# About this task:
Would you copy each line of the data below that has "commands"?

Stored data:

--- START ---

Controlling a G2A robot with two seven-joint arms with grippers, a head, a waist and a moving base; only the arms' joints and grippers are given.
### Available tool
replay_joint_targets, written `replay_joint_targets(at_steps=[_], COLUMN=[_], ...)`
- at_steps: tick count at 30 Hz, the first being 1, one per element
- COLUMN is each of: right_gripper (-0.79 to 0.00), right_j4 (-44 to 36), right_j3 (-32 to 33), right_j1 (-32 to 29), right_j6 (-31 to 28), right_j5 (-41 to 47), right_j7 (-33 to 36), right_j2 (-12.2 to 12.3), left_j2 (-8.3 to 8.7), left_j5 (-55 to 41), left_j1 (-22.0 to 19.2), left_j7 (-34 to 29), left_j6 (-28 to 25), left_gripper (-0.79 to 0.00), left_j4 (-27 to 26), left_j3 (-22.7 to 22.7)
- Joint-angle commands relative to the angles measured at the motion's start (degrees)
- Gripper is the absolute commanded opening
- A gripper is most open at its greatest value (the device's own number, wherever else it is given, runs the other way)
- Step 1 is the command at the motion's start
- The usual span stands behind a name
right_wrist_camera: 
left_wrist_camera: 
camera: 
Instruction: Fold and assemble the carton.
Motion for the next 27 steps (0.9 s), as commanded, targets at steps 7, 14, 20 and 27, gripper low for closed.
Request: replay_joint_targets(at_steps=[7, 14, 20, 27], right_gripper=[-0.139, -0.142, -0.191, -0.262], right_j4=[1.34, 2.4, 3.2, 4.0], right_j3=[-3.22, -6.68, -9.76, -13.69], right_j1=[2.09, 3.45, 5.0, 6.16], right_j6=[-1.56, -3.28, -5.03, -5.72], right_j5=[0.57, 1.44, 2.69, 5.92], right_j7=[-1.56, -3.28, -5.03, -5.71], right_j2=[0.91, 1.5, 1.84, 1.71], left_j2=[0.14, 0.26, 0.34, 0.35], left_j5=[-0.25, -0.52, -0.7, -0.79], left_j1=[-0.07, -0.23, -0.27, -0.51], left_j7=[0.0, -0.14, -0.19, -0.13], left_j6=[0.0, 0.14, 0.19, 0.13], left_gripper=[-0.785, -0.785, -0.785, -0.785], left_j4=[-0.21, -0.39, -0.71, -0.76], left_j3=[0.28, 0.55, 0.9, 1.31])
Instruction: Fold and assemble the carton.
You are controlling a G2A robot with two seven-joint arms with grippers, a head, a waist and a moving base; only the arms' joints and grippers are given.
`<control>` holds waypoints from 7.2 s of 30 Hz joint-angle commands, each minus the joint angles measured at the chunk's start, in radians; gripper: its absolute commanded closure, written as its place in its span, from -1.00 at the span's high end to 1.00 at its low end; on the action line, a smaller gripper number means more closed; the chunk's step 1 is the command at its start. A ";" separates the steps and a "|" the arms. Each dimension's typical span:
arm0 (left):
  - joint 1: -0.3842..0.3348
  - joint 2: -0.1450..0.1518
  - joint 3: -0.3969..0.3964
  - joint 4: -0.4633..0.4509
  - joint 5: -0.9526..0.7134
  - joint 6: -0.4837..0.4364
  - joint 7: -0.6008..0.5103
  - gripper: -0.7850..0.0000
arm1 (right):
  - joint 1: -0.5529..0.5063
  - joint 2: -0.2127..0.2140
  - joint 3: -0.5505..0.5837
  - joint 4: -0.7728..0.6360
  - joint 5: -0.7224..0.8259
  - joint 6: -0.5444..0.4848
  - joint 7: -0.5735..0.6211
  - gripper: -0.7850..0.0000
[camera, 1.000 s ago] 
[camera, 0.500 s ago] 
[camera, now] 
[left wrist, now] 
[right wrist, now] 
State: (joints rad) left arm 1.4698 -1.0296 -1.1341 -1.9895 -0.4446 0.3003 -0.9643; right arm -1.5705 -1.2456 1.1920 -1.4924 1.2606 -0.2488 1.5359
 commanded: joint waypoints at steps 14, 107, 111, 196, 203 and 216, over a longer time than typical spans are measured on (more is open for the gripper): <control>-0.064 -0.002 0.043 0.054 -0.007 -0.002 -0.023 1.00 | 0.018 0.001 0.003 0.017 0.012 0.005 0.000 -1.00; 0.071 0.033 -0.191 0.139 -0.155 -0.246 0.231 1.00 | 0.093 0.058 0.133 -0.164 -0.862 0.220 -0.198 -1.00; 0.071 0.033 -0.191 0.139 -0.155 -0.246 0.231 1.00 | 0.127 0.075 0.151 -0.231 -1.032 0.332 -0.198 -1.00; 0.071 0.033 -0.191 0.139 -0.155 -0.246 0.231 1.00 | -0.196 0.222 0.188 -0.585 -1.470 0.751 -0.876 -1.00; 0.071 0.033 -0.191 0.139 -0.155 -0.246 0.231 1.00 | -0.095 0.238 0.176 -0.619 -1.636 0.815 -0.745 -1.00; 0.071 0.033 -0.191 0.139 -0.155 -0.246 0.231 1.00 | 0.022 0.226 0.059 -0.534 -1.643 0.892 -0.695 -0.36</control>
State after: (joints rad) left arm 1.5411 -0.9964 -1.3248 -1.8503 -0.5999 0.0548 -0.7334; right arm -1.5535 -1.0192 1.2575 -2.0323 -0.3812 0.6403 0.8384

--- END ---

# Solution to this task:
- Joint-angle commands relative to the angles measured at the motion's start (degrees)
`<control>` holds waypoints from 7.2 s of 30 Hz joint-angle commands, each minus the joint angles measured at the chunk's start, in radians; gripper: its absolute commanded closure, written as its place in its span, from -1.00 at the span's high end to 1.00 at its low end; on the action line, a smaller gripper number means more closed; the chunk's step 1 is the command at its start. A ";" separates the steps and a "|" the arms. Each dimension's typical span:

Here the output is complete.